Hingis doesn't disagree. Later, she said she found nothing objectionable about her behavior during or after the match. She insisted that she had outplayed Graf and that "it's probably too hard to understand me, the way I am, the way I play, because it just looks too easy." Asked if she had learned anything, Hingis said, "Come on. I think I learned enough just by standing there, having to go back out to the ceremony, just smile at everybody. I think I have a charisma. If the people don't see it, how my game is, [and think] that I don't deserve this tournament, O.K. There are next years to come. I'll show it to everybody that I can win this tournament."

For her part, the 29-year-old Graf said she'd never been in a match so "completely bizarre. Nothing even close." She'd never been in a Grand Slam event for which she'd felt so ill-prepared, either, yet somehow she became the first woman in the Open era to beat the top three seeds -- Hingis, No. 2 Lindsay Davenport and No. 3 Monica Seles -- en route to a Grand Slam title. Graf was so taken with her own effort, in fact, that she called it the greatest win of her career and announced that she had made her last appearance as a player at Roland Garros. "I can't be any better," she said.

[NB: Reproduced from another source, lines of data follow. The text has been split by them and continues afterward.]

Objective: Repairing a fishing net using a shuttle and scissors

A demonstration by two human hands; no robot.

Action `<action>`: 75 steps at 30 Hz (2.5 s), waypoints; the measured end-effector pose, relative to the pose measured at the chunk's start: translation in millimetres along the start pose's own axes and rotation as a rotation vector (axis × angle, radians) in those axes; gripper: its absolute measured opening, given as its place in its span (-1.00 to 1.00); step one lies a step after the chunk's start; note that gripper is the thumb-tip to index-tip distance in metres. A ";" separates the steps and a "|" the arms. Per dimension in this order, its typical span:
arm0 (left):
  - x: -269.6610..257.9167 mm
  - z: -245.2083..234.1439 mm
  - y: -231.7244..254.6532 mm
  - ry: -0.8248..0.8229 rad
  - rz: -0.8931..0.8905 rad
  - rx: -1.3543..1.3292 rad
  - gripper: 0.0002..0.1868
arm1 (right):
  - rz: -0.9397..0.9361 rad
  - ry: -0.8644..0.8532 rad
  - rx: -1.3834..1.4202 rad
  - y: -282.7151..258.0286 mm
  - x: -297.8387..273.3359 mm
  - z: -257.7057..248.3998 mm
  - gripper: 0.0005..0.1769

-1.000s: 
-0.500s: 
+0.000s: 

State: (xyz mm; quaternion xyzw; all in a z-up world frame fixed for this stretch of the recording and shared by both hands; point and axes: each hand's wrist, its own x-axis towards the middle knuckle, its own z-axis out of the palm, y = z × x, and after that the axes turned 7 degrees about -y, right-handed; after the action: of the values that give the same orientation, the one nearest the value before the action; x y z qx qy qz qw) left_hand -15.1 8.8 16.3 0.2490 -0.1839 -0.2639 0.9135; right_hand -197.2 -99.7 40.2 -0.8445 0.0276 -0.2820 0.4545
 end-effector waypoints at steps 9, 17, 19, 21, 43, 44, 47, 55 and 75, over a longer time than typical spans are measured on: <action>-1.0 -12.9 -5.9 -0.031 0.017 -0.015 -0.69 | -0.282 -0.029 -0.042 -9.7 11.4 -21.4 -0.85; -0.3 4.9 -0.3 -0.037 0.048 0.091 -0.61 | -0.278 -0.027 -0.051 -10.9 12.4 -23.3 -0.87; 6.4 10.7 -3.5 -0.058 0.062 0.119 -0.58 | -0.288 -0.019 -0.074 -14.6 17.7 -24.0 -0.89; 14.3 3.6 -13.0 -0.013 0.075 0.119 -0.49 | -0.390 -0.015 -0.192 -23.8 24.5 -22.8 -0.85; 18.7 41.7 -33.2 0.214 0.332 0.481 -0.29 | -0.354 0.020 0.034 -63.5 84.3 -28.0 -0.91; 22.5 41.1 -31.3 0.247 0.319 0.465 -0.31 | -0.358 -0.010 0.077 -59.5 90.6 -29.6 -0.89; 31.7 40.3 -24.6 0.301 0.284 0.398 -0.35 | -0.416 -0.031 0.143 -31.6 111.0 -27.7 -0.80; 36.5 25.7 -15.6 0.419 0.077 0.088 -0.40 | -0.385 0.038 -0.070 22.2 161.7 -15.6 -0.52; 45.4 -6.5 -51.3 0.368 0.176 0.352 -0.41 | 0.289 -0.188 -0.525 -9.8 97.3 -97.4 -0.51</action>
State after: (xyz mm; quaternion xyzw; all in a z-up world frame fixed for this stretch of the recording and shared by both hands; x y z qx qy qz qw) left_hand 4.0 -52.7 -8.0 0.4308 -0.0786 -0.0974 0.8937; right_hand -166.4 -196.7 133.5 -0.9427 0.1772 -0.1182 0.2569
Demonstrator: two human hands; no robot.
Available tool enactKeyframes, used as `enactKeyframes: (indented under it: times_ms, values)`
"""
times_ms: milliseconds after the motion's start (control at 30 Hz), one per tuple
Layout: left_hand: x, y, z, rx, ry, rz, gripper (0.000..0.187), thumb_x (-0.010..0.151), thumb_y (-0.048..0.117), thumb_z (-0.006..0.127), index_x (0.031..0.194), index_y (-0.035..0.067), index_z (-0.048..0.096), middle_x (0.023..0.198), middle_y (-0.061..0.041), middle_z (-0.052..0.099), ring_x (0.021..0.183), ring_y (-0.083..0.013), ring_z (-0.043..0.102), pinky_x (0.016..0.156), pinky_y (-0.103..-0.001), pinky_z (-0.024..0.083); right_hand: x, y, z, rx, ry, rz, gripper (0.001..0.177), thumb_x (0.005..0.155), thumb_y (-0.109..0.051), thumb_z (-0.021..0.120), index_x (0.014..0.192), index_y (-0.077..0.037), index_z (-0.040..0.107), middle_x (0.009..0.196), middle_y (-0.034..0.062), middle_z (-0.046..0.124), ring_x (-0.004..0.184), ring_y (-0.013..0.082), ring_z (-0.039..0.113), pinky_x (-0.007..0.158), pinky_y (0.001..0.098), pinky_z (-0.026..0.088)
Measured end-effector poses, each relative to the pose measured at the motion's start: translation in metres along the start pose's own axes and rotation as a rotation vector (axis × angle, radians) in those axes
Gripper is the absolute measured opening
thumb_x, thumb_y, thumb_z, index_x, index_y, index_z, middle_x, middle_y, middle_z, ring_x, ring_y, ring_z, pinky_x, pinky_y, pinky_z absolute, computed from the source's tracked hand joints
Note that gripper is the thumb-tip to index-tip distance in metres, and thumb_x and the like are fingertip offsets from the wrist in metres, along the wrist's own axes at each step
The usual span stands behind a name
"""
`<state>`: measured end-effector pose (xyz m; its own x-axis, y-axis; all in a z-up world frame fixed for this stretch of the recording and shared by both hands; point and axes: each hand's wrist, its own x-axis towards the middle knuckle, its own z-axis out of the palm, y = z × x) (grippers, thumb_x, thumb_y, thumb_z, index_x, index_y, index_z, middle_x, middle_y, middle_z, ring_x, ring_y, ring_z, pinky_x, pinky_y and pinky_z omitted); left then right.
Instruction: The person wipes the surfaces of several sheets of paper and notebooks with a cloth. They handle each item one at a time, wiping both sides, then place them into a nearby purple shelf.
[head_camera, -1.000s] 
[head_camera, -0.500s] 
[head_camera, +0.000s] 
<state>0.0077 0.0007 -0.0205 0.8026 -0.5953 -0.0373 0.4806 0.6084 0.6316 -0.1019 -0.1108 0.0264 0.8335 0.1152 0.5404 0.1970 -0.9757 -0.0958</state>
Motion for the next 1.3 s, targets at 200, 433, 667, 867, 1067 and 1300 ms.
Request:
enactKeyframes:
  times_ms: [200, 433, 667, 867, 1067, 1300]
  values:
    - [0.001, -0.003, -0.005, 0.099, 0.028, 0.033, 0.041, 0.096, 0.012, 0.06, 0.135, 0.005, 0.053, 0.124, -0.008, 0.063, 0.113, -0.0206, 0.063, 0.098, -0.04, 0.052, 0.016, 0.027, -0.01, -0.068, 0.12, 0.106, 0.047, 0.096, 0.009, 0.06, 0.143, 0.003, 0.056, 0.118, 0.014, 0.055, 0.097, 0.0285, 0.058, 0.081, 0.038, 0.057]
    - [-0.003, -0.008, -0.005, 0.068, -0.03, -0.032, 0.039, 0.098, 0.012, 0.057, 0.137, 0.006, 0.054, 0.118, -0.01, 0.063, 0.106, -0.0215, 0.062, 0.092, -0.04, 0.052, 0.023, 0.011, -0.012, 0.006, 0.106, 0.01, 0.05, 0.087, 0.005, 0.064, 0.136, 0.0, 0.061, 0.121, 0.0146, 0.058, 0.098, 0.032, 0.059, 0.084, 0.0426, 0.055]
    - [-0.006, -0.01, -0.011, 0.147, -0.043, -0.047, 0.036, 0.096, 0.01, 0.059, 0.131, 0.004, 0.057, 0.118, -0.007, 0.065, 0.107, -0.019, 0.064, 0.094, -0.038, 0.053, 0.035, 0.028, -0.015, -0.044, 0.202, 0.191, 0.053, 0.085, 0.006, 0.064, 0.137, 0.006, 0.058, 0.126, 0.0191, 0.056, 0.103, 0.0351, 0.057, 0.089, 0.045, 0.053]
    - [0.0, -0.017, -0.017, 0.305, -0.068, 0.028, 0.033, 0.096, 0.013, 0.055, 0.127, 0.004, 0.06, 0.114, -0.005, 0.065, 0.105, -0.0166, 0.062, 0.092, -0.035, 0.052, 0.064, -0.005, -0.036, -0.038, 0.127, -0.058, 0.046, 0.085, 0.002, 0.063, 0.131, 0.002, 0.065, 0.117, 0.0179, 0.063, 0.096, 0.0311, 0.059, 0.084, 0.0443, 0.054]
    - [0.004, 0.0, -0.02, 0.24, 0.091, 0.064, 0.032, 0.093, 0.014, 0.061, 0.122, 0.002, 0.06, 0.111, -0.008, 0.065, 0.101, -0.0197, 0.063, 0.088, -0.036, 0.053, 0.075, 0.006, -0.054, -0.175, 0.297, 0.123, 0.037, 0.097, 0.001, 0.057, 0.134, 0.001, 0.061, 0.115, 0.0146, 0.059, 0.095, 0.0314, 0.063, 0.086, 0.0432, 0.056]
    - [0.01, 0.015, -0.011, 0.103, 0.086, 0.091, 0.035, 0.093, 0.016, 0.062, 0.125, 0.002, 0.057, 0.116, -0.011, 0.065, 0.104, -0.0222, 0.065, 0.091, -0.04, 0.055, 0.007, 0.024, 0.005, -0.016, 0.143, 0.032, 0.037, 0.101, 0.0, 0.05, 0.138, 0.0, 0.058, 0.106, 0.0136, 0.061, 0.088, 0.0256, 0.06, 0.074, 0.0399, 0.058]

Agassi knows the feeling. Like Graf, he hadn't sniffed a Grand Slam final in years. But in contrast to Graf's meteoric rise to greatness, Agassi's 13-year run has been a dismaying combination of gorgeous shotmaking and an inability to focus for long stretches. It was unclear which would win out: his talent or the tangents. Early in the tournament's first week, the 13th-seeded Agassi admitted that he couldn't tell if his career was something to be proud of or to regret. "I'm not sure how it will all play out," he said.

His off-court life has demonstrated the same confusion: The man who kneeled at his chair to pray just after the French final was the same man who, when asked after his second-round win if he'd been aided by his opponent's cramping, smiled and said, "Screw you very much." In that light it's no surprise to hear Agassi say that his divorce was "a good thing" or that he talked to Shields every day during the French Open. "She's working hard on a movie," he said. "She wanted to be here for the final. I wanted her to be here too. She's supported me the whole way. That's what we've built."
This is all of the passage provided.